_Exercise details_
From the first entry to the last, repeat them all exactly.

Collected data entries
================================
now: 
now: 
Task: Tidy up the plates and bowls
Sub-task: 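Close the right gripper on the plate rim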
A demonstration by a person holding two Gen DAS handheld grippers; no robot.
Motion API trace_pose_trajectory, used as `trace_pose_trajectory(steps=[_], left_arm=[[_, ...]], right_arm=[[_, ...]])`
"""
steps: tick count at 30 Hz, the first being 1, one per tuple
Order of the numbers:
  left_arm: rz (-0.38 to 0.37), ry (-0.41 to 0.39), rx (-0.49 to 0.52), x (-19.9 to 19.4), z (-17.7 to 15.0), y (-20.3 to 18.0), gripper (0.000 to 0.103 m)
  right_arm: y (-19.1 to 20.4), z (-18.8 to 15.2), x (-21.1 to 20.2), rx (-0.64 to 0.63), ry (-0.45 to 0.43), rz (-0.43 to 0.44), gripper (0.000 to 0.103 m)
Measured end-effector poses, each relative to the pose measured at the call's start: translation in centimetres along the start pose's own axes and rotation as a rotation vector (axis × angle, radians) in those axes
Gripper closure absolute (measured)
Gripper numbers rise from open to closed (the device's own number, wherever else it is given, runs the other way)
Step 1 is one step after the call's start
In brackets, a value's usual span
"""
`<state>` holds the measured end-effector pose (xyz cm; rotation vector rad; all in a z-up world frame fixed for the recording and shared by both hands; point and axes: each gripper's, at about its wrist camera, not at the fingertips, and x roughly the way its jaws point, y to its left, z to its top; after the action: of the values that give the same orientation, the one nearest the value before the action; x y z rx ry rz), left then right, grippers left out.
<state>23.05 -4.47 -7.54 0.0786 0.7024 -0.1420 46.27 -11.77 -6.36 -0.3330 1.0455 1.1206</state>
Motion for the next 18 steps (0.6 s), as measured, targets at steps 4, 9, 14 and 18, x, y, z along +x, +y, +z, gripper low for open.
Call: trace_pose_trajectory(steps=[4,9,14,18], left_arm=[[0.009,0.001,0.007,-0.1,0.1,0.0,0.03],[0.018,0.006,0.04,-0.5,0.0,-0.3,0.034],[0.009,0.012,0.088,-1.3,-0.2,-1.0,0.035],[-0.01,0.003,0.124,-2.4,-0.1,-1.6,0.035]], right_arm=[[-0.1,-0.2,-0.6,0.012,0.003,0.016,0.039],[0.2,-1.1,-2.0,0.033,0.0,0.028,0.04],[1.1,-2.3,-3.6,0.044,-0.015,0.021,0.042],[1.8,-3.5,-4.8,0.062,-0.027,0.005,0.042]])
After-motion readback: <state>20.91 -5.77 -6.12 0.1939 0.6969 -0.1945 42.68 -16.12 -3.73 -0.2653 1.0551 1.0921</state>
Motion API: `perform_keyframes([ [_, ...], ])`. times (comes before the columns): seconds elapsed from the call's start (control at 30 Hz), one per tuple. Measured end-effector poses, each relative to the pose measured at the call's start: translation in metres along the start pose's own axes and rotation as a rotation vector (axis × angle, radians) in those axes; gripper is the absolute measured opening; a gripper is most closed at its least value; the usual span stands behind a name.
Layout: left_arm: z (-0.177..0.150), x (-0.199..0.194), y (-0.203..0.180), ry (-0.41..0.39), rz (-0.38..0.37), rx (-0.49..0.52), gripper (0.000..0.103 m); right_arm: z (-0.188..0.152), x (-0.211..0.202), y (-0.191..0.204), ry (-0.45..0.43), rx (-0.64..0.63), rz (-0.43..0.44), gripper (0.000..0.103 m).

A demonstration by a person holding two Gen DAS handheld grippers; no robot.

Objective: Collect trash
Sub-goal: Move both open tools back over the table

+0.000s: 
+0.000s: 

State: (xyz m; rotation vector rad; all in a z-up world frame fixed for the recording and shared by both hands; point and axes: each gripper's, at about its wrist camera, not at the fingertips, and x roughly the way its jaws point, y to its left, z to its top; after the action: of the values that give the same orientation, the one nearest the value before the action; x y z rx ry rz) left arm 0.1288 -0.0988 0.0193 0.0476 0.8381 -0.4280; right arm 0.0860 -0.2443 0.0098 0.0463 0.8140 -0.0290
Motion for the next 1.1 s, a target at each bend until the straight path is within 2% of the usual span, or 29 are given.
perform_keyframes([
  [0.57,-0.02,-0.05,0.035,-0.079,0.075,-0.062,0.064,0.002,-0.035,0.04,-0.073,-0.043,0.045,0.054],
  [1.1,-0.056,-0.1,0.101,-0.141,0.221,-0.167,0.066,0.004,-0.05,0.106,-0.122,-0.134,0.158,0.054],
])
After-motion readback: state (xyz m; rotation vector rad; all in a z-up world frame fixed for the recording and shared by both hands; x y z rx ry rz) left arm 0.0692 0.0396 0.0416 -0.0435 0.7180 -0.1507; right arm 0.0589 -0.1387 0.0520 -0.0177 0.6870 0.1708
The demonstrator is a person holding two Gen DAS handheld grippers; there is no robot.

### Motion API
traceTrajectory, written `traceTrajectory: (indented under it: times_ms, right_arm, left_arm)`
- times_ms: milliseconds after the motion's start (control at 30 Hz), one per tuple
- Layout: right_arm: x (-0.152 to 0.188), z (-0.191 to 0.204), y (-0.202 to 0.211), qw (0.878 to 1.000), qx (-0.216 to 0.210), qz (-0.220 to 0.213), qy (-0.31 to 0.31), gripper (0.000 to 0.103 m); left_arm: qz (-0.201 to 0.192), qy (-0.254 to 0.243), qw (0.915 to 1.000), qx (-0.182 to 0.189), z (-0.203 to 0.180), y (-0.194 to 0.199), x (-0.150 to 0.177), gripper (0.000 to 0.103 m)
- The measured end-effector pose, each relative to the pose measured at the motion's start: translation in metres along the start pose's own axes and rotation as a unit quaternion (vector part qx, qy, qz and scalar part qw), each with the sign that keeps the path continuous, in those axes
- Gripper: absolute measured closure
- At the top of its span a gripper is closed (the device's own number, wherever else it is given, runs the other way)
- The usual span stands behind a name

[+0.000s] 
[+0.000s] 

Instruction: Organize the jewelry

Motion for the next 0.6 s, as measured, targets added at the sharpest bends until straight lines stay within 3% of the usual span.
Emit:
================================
_Solution_
now: 
now: 
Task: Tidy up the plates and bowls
Sub-task: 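Close the right gripper on the plate rim
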A demonstration by a person holding two Gen DAS handheld grippers; no robot.
Motion API trace_pose_trajectory, used as `trace_pose_trajectory(steps=[_], left_arm=[[_, ...]], right_arm=[[_, ...]])`
"""
steps: tick count at 30 Hz, the first being 1, one per tuple
Order of the numbers:
  left_arm: rz (-0.38 to 0.37), ry (-0.41 to 0.39), rx (-0.49 to 0.52), x (-19.9 to 19.4), z (-17.7 to 15.0), y (-20.3 to 18.0), gripper (0.000 to 0.103 m)
  right_arm: y (-19.1 to 20.4), z (-18.8 to 15.2), x (-21.1 to 20.2), rx (-0.64 to 0.63), ry (-0.45 to 0.43), rz (-0.43 to 0.44), gripper (0.000 to 0.103 m)
Measured end-effector poses, each relative to the pose measured at the call's start: translation in centimetres along the start pose's own axes and rotation as a rotation vector (axis × angle, radians) in those axes
Gripper closure absolute (measured)
Gripper numbers rise from open to closed (the device's own number, wherever else it is given, runs the other way)
Step 1 is one step after the call's start
In brackets, a value's usual span
"""
`<state>` holds the measured end-effector pose (xyz cm; rotation vector rad; all in a z-up world frame fixed for the recording and shared by both hands; point and axes: each gripper's, at about its wrist camera, not at the fingertips, and x roughly the way its jaws point, y to its left, z to its top; after the action: of the values that give the same orientation, the one nearest the value before the action; x y z rx ry rz), left then right, grippers left out.
<state>23.05 -4.47 -7.54 0.0786 0.7024 -0.1420 46.27 -11.77 -6.36 -0.3330 1.0455 1.1206</state>
Motion for the next 18 steps (0.6 s), as measured, targets at steps 4, 9, 14 and 18, x, y, z along +x, +y, +z, gripper low for open.
Call: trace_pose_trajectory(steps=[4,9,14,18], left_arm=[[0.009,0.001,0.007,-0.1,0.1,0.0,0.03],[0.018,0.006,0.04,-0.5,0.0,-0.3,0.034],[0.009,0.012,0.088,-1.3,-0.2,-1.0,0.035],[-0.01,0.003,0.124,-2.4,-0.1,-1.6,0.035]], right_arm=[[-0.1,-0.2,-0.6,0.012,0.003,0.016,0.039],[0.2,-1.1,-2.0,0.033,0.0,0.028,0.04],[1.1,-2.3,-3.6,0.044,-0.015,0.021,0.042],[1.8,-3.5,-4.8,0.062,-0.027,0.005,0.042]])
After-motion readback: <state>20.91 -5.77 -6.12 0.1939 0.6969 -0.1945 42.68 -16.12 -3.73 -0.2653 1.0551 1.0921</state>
Motion API: `perform_keyframes([ [_, ...], ])`. times (comes before the columns): seconds elapsed from the call's start (control at 30 Hz), one per tuple. Measured end-effector poses, each relative to the pose measured at the call's start: translation in metres along the start pose's own axes and rotation as a rotation vector (axis × angle, radians) in those axes; gripper is the absolute measured opening; a gripper is most closed at its least value; the usual span stands behind a name.
Layout: left_arm: z (-0.177..0.150), x (-0.199..0.194), y (-0.203..0.180), ry (-0.41..0.39), rz (-0.38..0.37), rx (-0.49..0.52), gripper (0.000..0.103 m); right_arm: z (-0.188..0.152), x (-0.211..0.202), y (-0.191..0.204), ry (-0.45..0.43), rx (-0.64..0.63), rz (-0.43..0.44), gripper (0.000..0.103 m).

A demonstration by a person holding two Gen DAS handheld grippers; no robot.

Objective: Collect trash
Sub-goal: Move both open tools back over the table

+0.000s: 
+0.000s: 

State: (xyz m; rotation vector rad; all in a z-up world frame fixed for the recording and shared by both hands; point and axes: each gripper's, at about its wrist camera, not at the fingertips, and x roughly the way its jaws point, y to its left, z to its top; after the action: of the values that give the same orientation, the one nearest the value before the action; x y z rx ry rz) left arm 0.1288 -0.0988 0.0193 0.0476 0.8381 -0.4280; right arm 0.0860 -0.2443 0.0098 0.0463 0.8140 -0.0290
Motion for the next 1.1 s, a target at each bend until the straight path is within 2% of the usual span, or 29 are given.
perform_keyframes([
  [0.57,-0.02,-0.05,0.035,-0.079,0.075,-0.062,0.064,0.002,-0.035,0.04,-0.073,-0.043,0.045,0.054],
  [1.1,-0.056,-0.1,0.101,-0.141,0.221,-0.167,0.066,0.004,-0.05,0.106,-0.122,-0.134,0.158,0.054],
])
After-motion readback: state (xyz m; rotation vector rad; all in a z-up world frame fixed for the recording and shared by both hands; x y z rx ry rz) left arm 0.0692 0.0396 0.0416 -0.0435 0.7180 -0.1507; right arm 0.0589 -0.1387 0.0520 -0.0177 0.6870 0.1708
The demonstrator is a person holding two Gen DAS handheld grippers; there is no robot.

### Motion API
traceTrajectory, written `traceTrajectory: (indented under it: times_ms, right_arm, left_arm)`
- times_ms: milliseconds after the motion's start (control at 30 Hz), one per tuple
- Layout: right_arm: x (-0.152 to 0.188), z (-0.191 to 0.204), y (-0.202 to 0.211), qw (0.878 to 1.000), qx (-0.216 to 0.210), qz (-0.220 to 0.213), qy (-0.31 to 0.31), gripper (0.000 to 0.103 m); left_arm: qz (-0.201 to 0.192), qy (-0.254 to 0.243), qw (0.915 to 1.000), qx (-0.182 to 0.189), z (-0.203 to 0.180), y (-0.194 to 0.199), x (-0.150 to 0.177), gripper (0.000 to 0.103 m)
- The measured end-effector pose, each relative to the pose measured at the motion's start: translation in metres along the start pose's own axes and rotation as a unit quaternion (vector part qx, qy, qz and scalar part qw), each with the sign that keeps the path continuous, in those axes
- Gripper: absolute measured closure
- At the top of its span a gripper is closed (the device's own number, wherever else it is given, runs the other way)
- The usual span stands behind a name

[+0.000s] 
[+0.000s] 

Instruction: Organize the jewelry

Motion for the next 0.6 s, as measured, targets added at the sharpest bends until straight lines stay within 3% of the usual span.
Emit:

What needed an answer now has one.